Brainerd is equally committed to HealthPartners’ ties with the Institute for Healthcare Improvement, making, as in the case with the Northwest Alliance, the Triple Aim its overarching view of care. The Triple Aim’s focus on quality and safety is an area in which her personal experience has shaped her.

 

More than a decade ago, she was a patient in her own system as she dealt with breast cancer.
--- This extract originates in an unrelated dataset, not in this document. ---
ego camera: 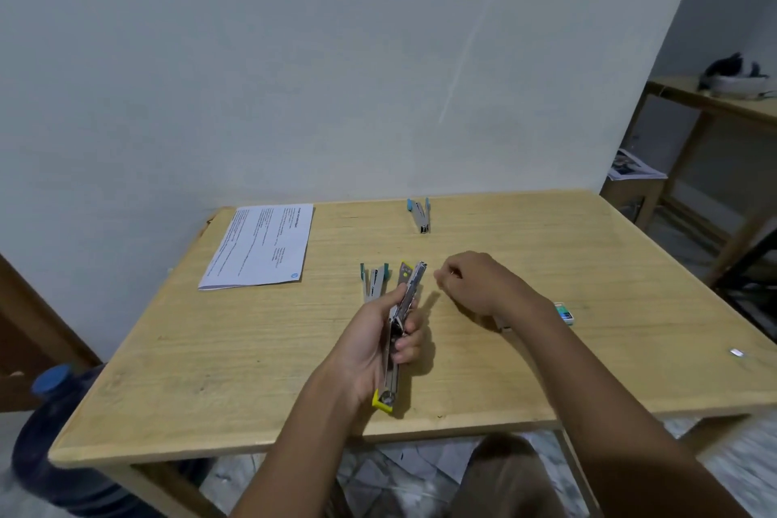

Her care was excellent, but there were some less-than-stellar interactions with the system that made her re-evaluate what HealthPartners’ patients experience.

 

“I think anyone I know who has worked in healthcare and then has encountered the healthcare system as a patient, either themselves or a close family member, is changed by that experience,” she says. “Still, to this day, I almost viscerally recall that feeling of vulnerability that you have, and also the understanding that the physical challenges of treatments and surgeries is in many respects not even half the challenge of the emotional and psychological impact of a serious illness.

 

“It was a life-changing experience for me, and I hope it made me a better leader for our organization.”

 

While Brainerd says she believes the healthcare industry had made significant progress in safety, she also wonders what other blind spots exist.

 

“If, 10 years ago, we didn’t see those issues in patient safety, what are the things we’re not seeing today that future leaders will reference and say, ‘Why weren’t they focused on that?,’ ” she says. “For example, in our aim to minimize pain, we’re actually creating an environment where there are many worse health consequences as the result of the abuse, misuse and overuse of narcotics. More than 80 percent of the world’s narcotics are prescribed in the United States. And then I wonder what tomorrow’s example will be. I want to look for it.”